I've been testing without standstill in my 4c landstill deck, and i find it better without standstill actually, but instead i play 2 jace and counterbalance/top
It works very well in Merfolk. You just slip a little ankle bitter like cursecatcher down or get a mutavault. You can get it online by turn 2 it works great for me and my opponent almost always pops it. So in that case I think it works better then visions and is just short of an ancestral recall. with force and daze as backup. It gives you card advantage often during your opponents next turn. Allowing you to counter. I would run 4 no matter what. Getting an early one can be the KEY to the game.
I actually did run 2 Standstill, but I still hate them. It's for the rare occurrence that you get the drop on someone and can drop it with a Mishra on the table and force them to break it. I cut them to two since the majority of the time it's true that it becomes FOW fodder. Especially against the newer aggro decks. Merfolk seems to be the only deck aside from Landstill itself that can really use a full set.
I never minded people sculpting a hand too much since I played Moat and Humility and would nullify anything that got out there. I enjoyed it for the land drops more than anything. My fourth land drop was vital in the deck I played hence the oddball Chrome Mox.
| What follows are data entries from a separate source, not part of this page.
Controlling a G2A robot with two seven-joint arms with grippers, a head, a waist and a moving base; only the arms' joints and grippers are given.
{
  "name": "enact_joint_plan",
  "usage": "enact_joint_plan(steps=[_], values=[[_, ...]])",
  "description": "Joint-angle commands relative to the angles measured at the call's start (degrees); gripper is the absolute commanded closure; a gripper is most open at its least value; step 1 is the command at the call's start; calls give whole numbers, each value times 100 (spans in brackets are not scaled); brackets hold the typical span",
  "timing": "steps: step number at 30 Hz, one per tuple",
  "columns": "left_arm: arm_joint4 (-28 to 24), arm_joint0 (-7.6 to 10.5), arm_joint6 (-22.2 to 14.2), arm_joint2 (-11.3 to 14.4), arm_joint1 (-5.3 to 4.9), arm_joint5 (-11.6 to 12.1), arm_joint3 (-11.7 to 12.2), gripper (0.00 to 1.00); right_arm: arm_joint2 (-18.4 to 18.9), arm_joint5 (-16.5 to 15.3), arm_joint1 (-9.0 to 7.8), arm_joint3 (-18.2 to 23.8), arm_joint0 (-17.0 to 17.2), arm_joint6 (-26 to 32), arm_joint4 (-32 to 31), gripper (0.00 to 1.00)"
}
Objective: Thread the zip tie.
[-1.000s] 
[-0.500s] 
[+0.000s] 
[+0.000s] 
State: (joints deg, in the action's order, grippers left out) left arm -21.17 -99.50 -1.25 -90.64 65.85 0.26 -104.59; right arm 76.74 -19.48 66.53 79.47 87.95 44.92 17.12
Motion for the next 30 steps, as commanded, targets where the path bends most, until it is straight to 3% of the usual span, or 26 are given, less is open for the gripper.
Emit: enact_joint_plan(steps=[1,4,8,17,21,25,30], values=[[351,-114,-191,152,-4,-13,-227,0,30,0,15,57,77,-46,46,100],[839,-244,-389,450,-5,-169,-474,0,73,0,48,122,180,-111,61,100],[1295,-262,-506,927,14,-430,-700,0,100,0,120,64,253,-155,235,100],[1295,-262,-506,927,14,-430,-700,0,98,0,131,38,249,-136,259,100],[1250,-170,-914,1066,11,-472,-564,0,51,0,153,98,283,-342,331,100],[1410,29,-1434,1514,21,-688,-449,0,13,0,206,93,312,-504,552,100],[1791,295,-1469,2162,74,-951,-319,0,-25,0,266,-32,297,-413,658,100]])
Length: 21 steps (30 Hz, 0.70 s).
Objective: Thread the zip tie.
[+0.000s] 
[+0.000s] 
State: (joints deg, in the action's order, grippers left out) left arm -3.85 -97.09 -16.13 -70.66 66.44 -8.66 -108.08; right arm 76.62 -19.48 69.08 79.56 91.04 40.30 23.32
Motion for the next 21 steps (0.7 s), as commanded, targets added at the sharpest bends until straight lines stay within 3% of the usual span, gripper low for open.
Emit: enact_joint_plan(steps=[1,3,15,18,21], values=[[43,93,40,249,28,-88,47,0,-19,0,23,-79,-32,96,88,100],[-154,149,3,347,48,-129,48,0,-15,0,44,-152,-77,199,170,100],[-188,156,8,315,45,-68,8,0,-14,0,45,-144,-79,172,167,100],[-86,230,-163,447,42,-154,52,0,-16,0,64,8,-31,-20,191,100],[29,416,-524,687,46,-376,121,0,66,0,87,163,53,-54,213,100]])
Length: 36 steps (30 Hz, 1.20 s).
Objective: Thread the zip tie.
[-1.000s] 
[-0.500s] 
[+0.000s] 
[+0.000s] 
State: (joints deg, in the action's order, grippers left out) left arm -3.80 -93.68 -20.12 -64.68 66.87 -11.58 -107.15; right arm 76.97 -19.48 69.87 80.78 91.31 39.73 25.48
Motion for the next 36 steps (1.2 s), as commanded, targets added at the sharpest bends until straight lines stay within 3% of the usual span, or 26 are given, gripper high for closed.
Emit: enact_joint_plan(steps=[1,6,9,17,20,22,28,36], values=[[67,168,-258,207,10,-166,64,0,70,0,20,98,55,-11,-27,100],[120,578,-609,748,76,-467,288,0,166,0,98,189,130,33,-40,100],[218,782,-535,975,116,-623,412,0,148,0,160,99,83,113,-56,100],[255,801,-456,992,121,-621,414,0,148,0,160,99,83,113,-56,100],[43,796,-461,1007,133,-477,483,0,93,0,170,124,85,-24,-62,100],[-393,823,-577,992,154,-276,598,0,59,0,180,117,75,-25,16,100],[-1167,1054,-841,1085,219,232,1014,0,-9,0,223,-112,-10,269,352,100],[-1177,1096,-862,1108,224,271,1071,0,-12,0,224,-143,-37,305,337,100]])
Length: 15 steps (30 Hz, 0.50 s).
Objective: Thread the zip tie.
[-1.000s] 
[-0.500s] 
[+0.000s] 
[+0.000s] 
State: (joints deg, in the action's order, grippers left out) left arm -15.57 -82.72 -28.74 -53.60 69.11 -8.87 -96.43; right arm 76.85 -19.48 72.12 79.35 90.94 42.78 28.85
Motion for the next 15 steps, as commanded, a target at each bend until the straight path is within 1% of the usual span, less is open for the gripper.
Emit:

Personally, I think Standstill is amazing, but it really has to be in a deck that can play around it while it's on the table. Most of the time there's going to be a threat early enough to not want to drop it second turn. It's just devastating if they don't give you one.
AV is good, but I still think Standstill is better due to the style of deck you play it in. It's getting to the point of needing a replacement in some decks though. Jace is starting to shine now it seems. The fact he can take a hit to the face from an early Goyf usually if you used the top ability first is worth thinking about.
If I was still playing my W/U Landstill, I think I'd be leaning towards the Jaces. Sadly, I moved on to Bob also. I was entirely too frustrated with how people took me to time in Chicago and needed a faster kill.
Part of Standstill's decline in power is that it is played in decks that just can't make it asymetrical enough (duh). People try to barely build around the card, making it just asymetrical enough that random.dec would always be forced to break it. But Legacy isn't really random.dec; some of Legacy's commonly played cards are fantastic adaptations to Standstill, and that means that decks built around Standstill need to break the symmetry even further to keep that edge.
Playing a 4c Landstill deck may not be the best home to break the symmetry of Standstill; and if you're finding the card less useful, then build a deck that is better at breaking the symmetry. You'd just need to have substantially better odds of breaking the symmetry than your opponent, and the requirements to do that may be increasing.
There still are decks (or even possible decks) that break the symmetry of the card enough to make it a viable draw engine. Standstill isn't too slow, deckbuilders just have more work to do.
Although, in the end, Fish-type decks use of Standstill may be the natural evolution of the card. "Is Landstill with Standstill too slow?" is a different question than "Is Landstill too slow (except in merfolk)?" though.